Tornado alle scelte degli elettori, c'è un'altra contabilità: quella dei voti dati ai singoli partiti. Qui le notizie per il partito del presidente del Consiglio negative: il Pd con il 25,2% vede assottigliarsi sensibilmente il proprio patrimonio di voti rispetto alle storiche percentuali delle Europee 2014 (41,5%) lasciando sul campo ben 2 milioni di voti in termini assoluti (meno un milione se confrontati con le politiche 2013). Eppure dalle parti del Pd si esulta: «È una vittoria chiara e netta» dice il vicesegretario Debora Serracchiani. Se ne riparlerà lunedì in una direzione convocata per l'analisi del voto in cui la minoranza del partito tornerà a far sentire la propria voce.

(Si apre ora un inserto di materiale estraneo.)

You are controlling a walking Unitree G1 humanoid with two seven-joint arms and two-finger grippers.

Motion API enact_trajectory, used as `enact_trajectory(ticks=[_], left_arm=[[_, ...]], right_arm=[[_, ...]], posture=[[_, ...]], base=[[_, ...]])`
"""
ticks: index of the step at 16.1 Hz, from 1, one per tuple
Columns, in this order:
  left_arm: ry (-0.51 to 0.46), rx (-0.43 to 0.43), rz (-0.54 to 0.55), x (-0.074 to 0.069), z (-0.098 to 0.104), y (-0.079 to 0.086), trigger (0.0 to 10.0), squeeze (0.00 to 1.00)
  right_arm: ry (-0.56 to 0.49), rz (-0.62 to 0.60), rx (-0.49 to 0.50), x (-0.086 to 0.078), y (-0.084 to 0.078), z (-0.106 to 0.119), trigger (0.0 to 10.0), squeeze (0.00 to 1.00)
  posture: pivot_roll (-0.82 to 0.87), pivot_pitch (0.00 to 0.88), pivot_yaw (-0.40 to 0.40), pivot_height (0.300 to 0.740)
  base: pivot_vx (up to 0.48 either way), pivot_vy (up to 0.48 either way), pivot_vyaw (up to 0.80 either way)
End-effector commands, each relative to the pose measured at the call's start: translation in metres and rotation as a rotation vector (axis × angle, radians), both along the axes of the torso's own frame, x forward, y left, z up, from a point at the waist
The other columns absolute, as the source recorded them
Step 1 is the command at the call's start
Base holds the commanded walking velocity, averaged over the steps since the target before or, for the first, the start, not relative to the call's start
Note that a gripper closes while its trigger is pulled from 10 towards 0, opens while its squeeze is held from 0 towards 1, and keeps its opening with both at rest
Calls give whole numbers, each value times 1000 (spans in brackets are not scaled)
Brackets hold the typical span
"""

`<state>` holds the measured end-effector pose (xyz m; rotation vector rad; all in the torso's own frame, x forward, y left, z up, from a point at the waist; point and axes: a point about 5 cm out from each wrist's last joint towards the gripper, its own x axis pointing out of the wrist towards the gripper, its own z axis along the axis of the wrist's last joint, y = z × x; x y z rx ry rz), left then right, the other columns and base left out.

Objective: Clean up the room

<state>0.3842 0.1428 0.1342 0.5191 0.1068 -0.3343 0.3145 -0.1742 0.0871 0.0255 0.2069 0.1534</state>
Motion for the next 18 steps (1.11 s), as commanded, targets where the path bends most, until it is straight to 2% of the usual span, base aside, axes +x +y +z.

Può invece cantare vittoria la Lega Nord, unico partito che avanza nella raccolta di consensi. Con Forza Italia in grave declino (il partito di Silvio Berlusconi riesce a mantenersi sopra la media del 10% ma in Veneto, solo per citare il caso più “grave”, passa dal 14,7 al 6%) il Carroccio si laurea sul campo primo azionista dell'area di centrodestra. Numeri che fanno dire al leader “in pectore” dello schieramento Matteo Salvini: «Gli italiani che hanno votato hanno deciso che il programma alternativo a Renzi è la Lega». Il suo movimento - in termini assoluti - ha più che raddoppiato i voti i rispetto alle europee (+402.584 secondo i calcoli dell'Istituto Cattaneo, con punte in Toscana e Umbria) e ha avuto una crescita del 50% rispetto alle politiche.

Bilancio positivo anche dalle parti del M5S. Non tanto per i voti raccolti - lontani i risultati delle politiche e delle europee anche se si conferma il secondo partito a livello nazionale dietro i democratici - quanto piuttosto perché il movimento di Beppe Grillo ha sfatato il tabù del test amministrativo, terreno sul quale i “grillini” non erano mai riusciti a replicare i successi nazionali. Non cambia però la linea politica con il rifiuto di ogni “compromissione” con gli altri partiti (è stata respinta l'offerta di Michele Emiliano per un assessore all'Ambiente).

Il bilancio del voto di domenica si completa con i risultati del voto nei 17 comuni capoluogo (si veda l'articolo a pagina 11).Tra le sfide più importanti quella di Venezia dove si andrà al ballottaggio tra Felice Casson e Luigi Brugano.